* [ACTIVITY]:
Take each line of the data that contains the string "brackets" and copy it.

* [DATA SECTION]:
....

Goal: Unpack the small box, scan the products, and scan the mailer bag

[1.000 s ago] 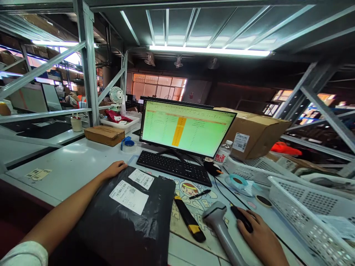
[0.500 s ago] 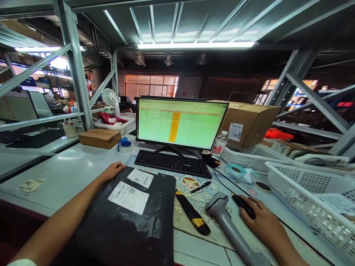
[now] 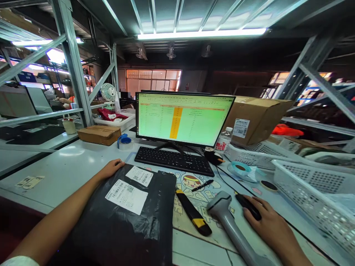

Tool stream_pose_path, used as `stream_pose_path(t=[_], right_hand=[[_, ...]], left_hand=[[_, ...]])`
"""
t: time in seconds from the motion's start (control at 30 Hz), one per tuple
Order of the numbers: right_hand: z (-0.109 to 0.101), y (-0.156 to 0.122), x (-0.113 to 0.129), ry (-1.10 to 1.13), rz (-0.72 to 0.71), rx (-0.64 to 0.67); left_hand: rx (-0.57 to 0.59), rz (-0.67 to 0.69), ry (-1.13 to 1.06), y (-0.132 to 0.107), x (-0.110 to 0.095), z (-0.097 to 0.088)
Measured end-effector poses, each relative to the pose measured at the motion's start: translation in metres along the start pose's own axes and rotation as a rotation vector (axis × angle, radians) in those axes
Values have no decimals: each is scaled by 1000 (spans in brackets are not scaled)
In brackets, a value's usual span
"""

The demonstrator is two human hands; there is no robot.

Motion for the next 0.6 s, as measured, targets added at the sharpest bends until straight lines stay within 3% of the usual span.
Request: stream_pose_path(t=[0.1,0.6], right_hand=[[1,-1,2,56,38,80],[-12,-7,17,19,127,92]], left_hand=[[8,0,11,-1,0,-1],[27,-22,11,0,-1,-2]])
Point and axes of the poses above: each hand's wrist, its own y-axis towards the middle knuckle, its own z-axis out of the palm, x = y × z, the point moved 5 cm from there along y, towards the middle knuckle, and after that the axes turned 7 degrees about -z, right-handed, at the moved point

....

* [RESULT FOR THIS TASK]:
Values have no decimals: each is scaled by 1000 (spans in brackets are not scaled)
In brackets, a value's usual span

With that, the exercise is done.